April 20, 2020

Selection of Primary Reference in Design Patent Case is a Question of Fact that Should Not be Resolved on Summary Judgment

In Spigen Korea Co. Ltd. v. Ultraproof, Inc.[2019-1435, 2019-1717] (April 17. 2020) the Federal Circuit reversed summary judgment of invalidity of three asserted design patents — U.S. Design Patent Nos. D771,607, D775,620, and D776,648, all directed to a cell phone case — because the district court resolved a genuine dispute of material fact at summary judgment.

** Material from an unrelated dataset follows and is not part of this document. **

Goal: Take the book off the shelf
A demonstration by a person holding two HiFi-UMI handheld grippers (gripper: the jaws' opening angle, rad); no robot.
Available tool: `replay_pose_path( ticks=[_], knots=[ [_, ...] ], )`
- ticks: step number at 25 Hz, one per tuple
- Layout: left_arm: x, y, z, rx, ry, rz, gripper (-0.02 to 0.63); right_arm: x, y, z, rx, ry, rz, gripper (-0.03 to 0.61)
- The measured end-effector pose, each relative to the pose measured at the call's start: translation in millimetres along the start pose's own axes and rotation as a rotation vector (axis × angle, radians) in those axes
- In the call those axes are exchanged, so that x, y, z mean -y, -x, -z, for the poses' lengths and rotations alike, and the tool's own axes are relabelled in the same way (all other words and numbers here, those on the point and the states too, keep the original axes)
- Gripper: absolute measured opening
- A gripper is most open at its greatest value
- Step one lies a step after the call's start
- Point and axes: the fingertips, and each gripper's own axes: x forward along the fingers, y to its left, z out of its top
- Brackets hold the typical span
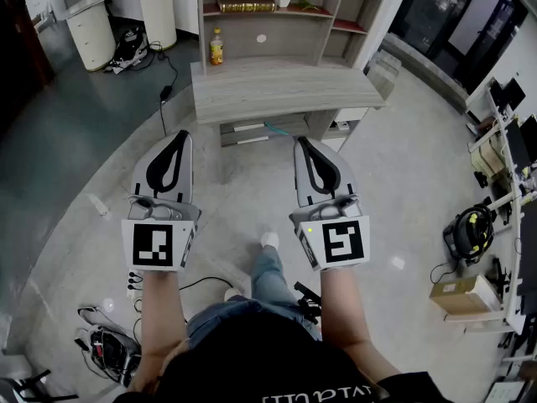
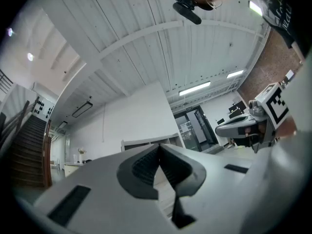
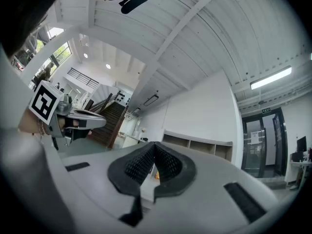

Figures 3 – 5 of the ’607 patent are illustrative of the claimed design:

The ’620 patent disclaims certain elements present in the ’607 patent. Figures 3–5 of the ’620 patent are illustrative of the claimed design:

Lastly, the ’648 patent disclaims most of the elements present in the ’607 and ’620 patents. Figures 3–5 of the ’648 patent are illustrative of the claimed design:

Ultraproof filed a motion for summary judgment of invalidity of the design patents, arguing that the designs were obvious as a matter of law in view of a primary reference, U.S. Design Patent No. D729,218 in view of U.S. Design Patent No. D772,209.

Spigen argued that there was a material factual dispute over whether the ’218 patent is a proper primary reference that precludes summary judgment, and the Federal Circuit agreed.

For design patents, the ultimate inquiry for obviousness is whether the claimed design would have been obvious to a designer of ordinary skill who designs articles of the type involved. This inquiry is a question of law based on underlying factual findings. One underlying factual issue is whether a prior art design qualifies as a “primary reference.”

A “primary reference” is a single reference that creates basically the same visual impression as the claimed design. To be basically the same, the designs at issue cannot have substantial differences in their overall visual appearances. If “major modifications” would be required to make a design look like the claimed design, then the two designs are not “basically the same.” “Slight differences” in design, however, do not necessarily preclude a “basically the same” finding.

Although a trial court judge may determine almost instinctively whether the two designs create basically the same visual impression, a trial court is not free to find facts at the summary judgment phase. Thus, if based on the evidence, a reasonable jury could find in favor of the non-moving party, a trial court must stay its hand and deny summary judgment of obviousness.

The Federal Circuit determined that a genuine dispute of material fact exists as to whether the ’218 patent is basically the same as the Spigen design patents and, hence, a proper primary reference.

The Federal Circuit reversed the district court’s grant of summary judgment of invalidity and remand for further proceedings.